- Given information -
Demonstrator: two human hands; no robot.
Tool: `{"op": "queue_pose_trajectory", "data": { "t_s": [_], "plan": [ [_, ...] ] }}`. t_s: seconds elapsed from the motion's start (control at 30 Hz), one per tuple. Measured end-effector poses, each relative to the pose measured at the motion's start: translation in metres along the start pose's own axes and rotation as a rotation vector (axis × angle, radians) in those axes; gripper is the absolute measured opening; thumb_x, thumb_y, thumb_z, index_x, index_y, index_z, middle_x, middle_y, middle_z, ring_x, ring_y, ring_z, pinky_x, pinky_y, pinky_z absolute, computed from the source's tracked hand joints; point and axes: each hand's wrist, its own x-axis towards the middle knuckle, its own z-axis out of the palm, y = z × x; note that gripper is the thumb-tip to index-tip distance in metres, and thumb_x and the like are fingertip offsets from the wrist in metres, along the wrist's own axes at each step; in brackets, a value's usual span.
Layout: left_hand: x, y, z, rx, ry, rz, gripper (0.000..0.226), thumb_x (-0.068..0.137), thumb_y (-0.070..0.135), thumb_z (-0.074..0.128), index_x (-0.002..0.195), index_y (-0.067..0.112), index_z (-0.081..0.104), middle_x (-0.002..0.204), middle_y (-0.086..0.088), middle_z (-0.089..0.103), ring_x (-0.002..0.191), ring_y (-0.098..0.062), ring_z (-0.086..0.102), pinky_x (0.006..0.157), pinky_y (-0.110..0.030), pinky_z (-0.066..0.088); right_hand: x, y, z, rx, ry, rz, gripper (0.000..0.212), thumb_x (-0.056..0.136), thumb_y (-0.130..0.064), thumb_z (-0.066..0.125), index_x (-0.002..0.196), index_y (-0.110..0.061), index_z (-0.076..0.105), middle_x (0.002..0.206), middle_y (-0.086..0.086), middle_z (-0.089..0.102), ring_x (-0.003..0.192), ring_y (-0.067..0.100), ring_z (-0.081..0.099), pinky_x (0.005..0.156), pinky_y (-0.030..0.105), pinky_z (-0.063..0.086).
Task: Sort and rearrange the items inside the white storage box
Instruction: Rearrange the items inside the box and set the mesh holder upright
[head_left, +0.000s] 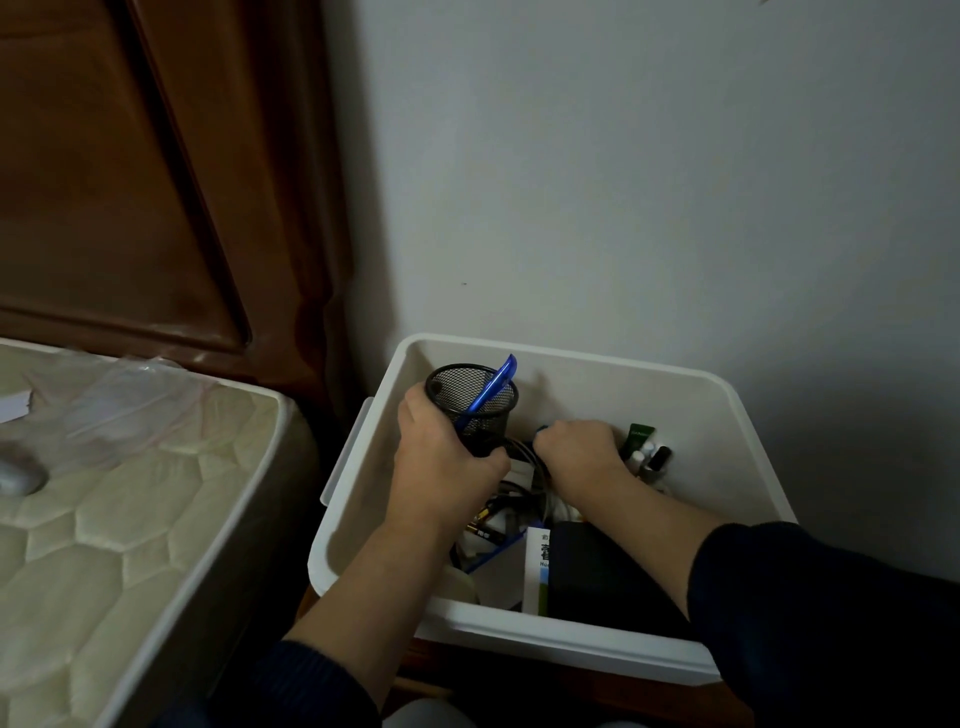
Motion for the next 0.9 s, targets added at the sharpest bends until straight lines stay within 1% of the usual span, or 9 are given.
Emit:
{"op": "queue_pose_trajectory", "data": {
  "t_s": [0.07, 0.17, 0.3, 0.47, 0.53, 0.63, 0.67, 0.8, 0.9],
  "plan": [
    [0.0002, 0.001, -0.0004, -0.002, 0.004, -0.003, 0.086, 0.066, 0.019, 0.09, 0.139, 0.015, 0.044, 0.131, 0.002, 0.047, 0.117, -0.017, 0.056, 0.103, -0.033, 0.052, 0.003, -0.0027, -0.0006, -0.046, 0.01, -0.035, 0.019, 0.098, -0.018, 0.064, 0.115, -0.023, 0.07, 0.116, 0.001, 0.073, 0.108, 0.028, 0.072, 0.083, 0.037, 0.053],
    [0.0004, 0.0015, -0.0011, -0.006, 0.008, -0.014, 0.086, 0.066, 0.021, 0.09, 0.138, 0.016, 0.043, 0.131, 0.003, 0.046, 0.114, -0.016, 0.056, 0.1, -0.03, 0.052, 0.005, -0.0032, -0.0002, -0.061, 0.028, -0.073, 0.019, 0.098, -0.021, 0.064, 0.115, -0.023, 0.071, 0.118, 0.001, 0.073, 0.11, 0.028, 0.071, 0.086, 0.036, 0.053],
    [0.0007, 0.0015, -0.0008, 0.019, 0.023, -0.013, 0.083, 0.066, 0.019, 0.09, 0.135, 0.016, 0.044, 0.13, 0.002, 0.047, 0.113, -0.018, 0.059, 0.098, -0.032, 0.055, 0.0025, -0.0022, 0.0004, -0.079, 0.064, -0.11, 0.016, 0.098, -0.027, 0.063, 0.112, -0.024, 0.07, 0.114, 0.001, 0.072, 0.105, 0.027, 0.072, 0.077, 0.035, 0.049],
    [0.0006, 0.0, -0.0002, 0.051, 0.018, -0.021, 0.083, 0.067, 0.02, 0.09, 0.134, 0.017, 0.042, 0.128, 0.004, 0.046, 0.115, -0.021, 0.059, 0.095, -0.034, 0.056, 0.001, -0.004, -0.0019, -0.066, 0.05, -0.171, 0.012, 0.098, -0.024, 0.063, 0.107, -0.022, 0.072, 0.11, 0.003, 0.073, 0.102, 0.027, 0.071, 0.075, 0.034, 0.047],
    [0.0008, -0.0005, 0.0004, 0.054, 0.023, -0.021, 0.082, 0.067, 0.021, 0.09, 0.133, 0.018, 0.042, 0.127, 0.006, 0.046, 0.114, -0.019, 0.059, 0.091, -0.029, 0.055, -0.0005, -0.0045, -0.0025, -0.055, 0.038, -0.184, 0.01, 0.096, -0.025, 0.065, 0.104, -0.022, 0.071, 0.108, 0.004, 0.072, 0.099, 0.026, 0.07, 0.073, 0.034, 0.047],
    [0.0011, -0.0014, 0.0007, 0.047, 0.018, -0.031, 0.082, 0.067, 0.02, 0.091, 0.134, 0.018, 0.042, 0.126, 0.008, 0.045, 0.112, -0.015, 0.059, 0.076, -0.006, 0.045, -0.0022, -0.0036, -0.0034, -0.032, 0.053, -0.175, 0.013, 0.097, -0.029, 0.063, 0.104, -0.021, 0.071, 0.106, 0.003, 0.073, 0.097, 0.027, 0.071, 0.074, 0.035, 0.049],
    [0.0012, -0.0017, 0.0009, 0.043, 0.014, -0.032, 0.083, 0.068, 0.019, 0.091, 0.135, 0.018, 0.042, 0.127, 0.008, 0.044, 0.112, -0.015, 0.059, 0.074, -0.004, 0.044, -0.0023, -0.0025, -0.0033, -0.03, 0.066, -0.169, 0.013, 0.097, -0.029, 0.062, 0.104, -0.021, 0.071, 0.106, 0.003, 0.073, 0.096, 0.027, 0.072, 0.072, 0.035, 0.048],
    [0.0011, -0.0017, 0.0004, 0.055, 0.005, -0.021, 0.085, 0.068, 0.019, 0.09, 0.137, 0.017, 0.041, 0.131, 0.005, 0.045, 0.116, -0.017, 0.058, 0.089, -0.022, 0.052, -0.0015, 0.0015, -0.0039, 0.008, 0.072, -0.134, 0.014, 0.096, -0.029, 0.062, 0.104, -0.022, 0.071, 0.107, 0.001, 0.073, 0.098, 0.027, 0.072, 0.071, 0.034, 0.044],
    [0.0002, -0.0009, -0.0003, 0.055, -0.002, -0.015, 0.084, 0.069, 0.018, 0.091, 0.137, 0.017, 0.042, 0.131, 0.005, 0.045, 0.117, -0.017, 0.058, 0.09, -0.021, 0.051, -0.0019, 0.0026, -0.0031, 0.091, 0.052, -0.081, 0.017, 0.094, -0.032, 0.063, 0.106, -0.022, 0.07, 0.103, 0.002, 0.07, 0.096, 0.026, 0.071, 0.071, 0.034, 0.045]
  ]
}}
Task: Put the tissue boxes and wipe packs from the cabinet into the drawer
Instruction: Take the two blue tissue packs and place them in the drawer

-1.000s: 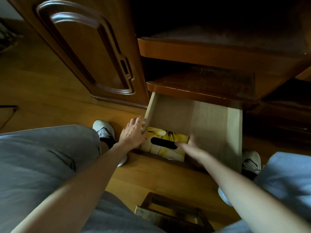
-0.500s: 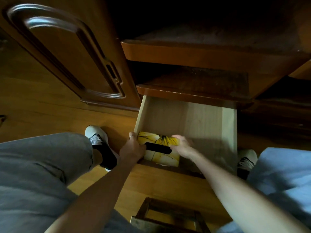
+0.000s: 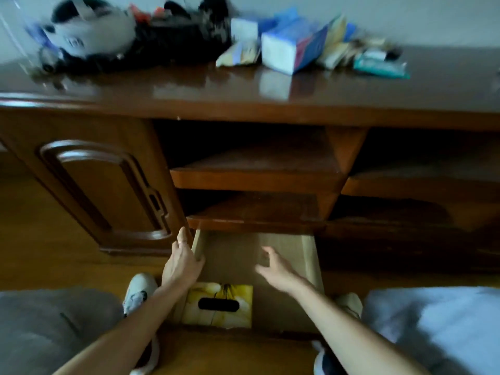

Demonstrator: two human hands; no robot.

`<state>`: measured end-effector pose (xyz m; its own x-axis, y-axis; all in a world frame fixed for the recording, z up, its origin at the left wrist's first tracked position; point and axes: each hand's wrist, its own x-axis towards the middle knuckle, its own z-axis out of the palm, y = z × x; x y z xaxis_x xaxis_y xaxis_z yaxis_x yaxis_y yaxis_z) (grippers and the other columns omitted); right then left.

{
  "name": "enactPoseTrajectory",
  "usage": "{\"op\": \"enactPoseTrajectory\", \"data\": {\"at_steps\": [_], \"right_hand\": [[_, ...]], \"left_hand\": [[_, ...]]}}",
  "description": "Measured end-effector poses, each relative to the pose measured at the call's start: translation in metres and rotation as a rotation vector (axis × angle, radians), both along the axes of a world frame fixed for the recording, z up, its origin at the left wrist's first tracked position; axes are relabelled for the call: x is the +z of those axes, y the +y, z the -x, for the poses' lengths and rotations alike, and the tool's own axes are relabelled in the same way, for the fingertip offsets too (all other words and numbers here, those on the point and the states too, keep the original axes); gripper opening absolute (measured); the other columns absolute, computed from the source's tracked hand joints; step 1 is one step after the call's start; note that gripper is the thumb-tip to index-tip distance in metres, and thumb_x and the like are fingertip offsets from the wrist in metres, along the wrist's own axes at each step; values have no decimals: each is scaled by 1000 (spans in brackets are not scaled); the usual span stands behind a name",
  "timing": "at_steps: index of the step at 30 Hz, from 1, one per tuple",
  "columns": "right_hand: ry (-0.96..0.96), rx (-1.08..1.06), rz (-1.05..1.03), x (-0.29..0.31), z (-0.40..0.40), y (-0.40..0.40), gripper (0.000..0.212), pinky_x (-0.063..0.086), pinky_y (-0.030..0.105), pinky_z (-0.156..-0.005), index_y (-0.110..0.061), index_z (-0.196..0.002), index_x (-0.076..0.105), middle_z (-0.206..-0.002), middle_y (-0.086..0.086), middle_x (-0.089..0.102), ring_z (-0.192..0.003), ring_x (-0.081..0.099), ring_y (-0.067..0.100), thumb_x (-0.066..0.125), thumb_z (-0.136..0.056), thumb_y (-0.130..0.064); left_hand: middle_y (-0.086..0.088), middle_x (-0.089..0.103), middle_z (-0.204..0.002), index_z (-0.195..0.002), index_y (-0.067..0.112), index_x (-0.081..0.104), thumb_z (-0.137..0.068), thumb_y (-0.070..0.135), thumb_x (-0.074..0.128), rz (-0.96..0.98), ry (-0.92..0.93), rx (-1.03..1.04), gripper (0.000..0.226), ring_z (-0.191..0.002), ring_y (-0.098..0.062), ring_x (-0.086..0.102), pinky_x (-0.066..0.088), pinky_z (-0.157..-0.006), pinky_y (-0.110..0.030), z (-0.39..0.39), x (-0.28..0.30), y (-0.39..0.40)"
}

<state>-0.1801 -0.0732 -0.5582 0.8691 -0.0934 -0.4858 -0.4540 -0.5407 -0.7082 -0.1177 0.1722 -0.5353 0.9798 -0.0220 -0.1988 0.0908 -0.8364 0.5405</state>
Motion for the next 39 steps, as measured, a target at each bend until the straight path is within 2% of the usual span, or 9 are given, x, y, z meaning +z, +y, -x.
{"op": "enactPoseTrajectory", "data": {"at_steps": [2,4,10,16,19,24,28,33,39], "right_hand": [[-146,12,35,46,-9,-21,55,53,25,-76,-34,-149,41,-148,-4,50,-105,64,14,63,-98,-36],[-316,-2,20,97,-18,-39,37,57,32,-88,-37,-133,57,-134,-12,62,-111,64,9,65,-97,-32],[-731,-53,52,245,-42,-64,24,63,37,-67,-39,-100,71,-96,-17,76,-73,75,10,58,-100,-20],[-905,-87,326,319,-101,-81,22,58,32,-74,-38,-105,68,-95,-24,72,-66,70,0,58,-94,-22],[-937,-156,506,331,-142,-92,27,51,24,-75,-43,-113,62,-99,-29,67,-85,62,-9,58,-91,-29],[-652,-203,690,333,-204,-124,54,41,41,-105,-28,-147,40,-149,1,49,-136,46,24,53,-96,-21],[-529,-139,771,325,-231,-133,53,30,51,-113,-19,-152,34,-152,11,46,-142,39,32,41,-101,-30],[-600,-135,767,318,-235,-143,41,34,51,-108,-23,-141,44,-143,8,55,-136,44,29,42,-100,-25],[-615,-139,828,320,-241,-146,50,37,46,-108,-25,-148,41,-147,4,53,-137,45,26,49,-98,-26]], "left_hand": [[-8,48,-148,-160,22,11,-96,29,62,59,-193,-58,83,-104,-24,64,51,-74,-36,-8,44,-9],[-4,58,-138,-155,20,27,-96,24,63,67,-424,-129,70,-92,-15,65,53,-64,-31,-19,93,-18],[10,68,-108,-111,26,69,-91,21,66,-71,-989,-313,21,-104,-14,63,56,-62,-29,-57,238,-46],[6,62,-124,-114,32,69,-89,33,62,-134,-816,-345,26,-121,-18,52,49,-90,-38,-141,322,-89],[1,60,-128,-123,34,63,-85,42,64,-45,-703,-307,38,-124,-23,51,45,-96,-39,-178,331,-114],[-5,49,-145,-147,30,39,-69,73,68,-28,-652,-366,93,-133,-29,46,39,-106,-44,-226,329,-172],[-10,40,-151,-155,26,25,-65,86,64,-20,-539,-397,115,-140,-33,38,34,-113,-48,-258,343,-235],[-17,42,-145,-155,23,23,-69,72,72,-21,-472,-357,110,-136,-37,40,40,-109,-48,-277,335,-272],[-14,62,-128,-146,26,47,-63,77,51,466,-544,-161,97,-119,-34,60,49,-99,-43,-271,350,-221]]}}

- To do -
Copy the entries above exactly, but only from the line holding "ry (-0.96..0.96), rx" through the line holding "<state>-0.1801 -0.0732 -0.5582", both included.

- Exercise response -
  "columns": "right_hand: ry (-0.96..0.96), rx (-1.08..1.06), rz (-1.05..1.03), x (-0.29..0.31), z (-0.40..0.40), y (-0.40..0.40), gripper (0.000..0.212), pinky_x (-0.063..0.086), pinky_y (-0.030..0.105), pinky_z (-0.156..-0.005), index_y (-0.110..0.061), index_z (-0.196..0.002), index_x (-0.076..0.105), middle_z (-0.206..-0.002), middle_y (-0.086..0.086), middle_x (-0.089..0.102), ring_z (-0.192..0.003), ring_x (-0.081..0.099), ring_y (-0.067..0.100), thumb_x (-0.066..0.125), thumb_z (-0.136..0.056), thumb_y (-0.130..0.064); left_hand: middle_y (-0.086..0.088), middle_x (-0.089..0.103), middle_z (-0.204..0.002), index_z (-0.195..0.002), index_y (-0.067..0.112), index_x (-0.081..0.104), thumb_z (-0.137..0.068), thumb_y (-0.070..0.135), thumb_x (-0.074..0.128), rz (-0.96..0.98), ry (-0.92..0.93), rx (-1.03..1.04), gripper (0.000..0.226), ring_z (-0.191..0.002), ring_y (-0.098..0.062), ring_x (-0.086..0.102), pinky_x (-0.066..0.088), pinky_z (-0.157..-0.006), pinky_y (-0.110..0.030), z (-0.39..0.39), x (-0.28..0.30), y (-0.39..0.40)"
}

<state>-0.1801 -0.0732 -0.5582 0.8691 -0.0934 -0.4858 -0.4540 -0.5407 -0.7082 -0.1177 0.1722 -0.5353 0.9798 -0.0220 -0.1988 0.0908 -0.8364 0.5405</state>

This answer requires no further additions.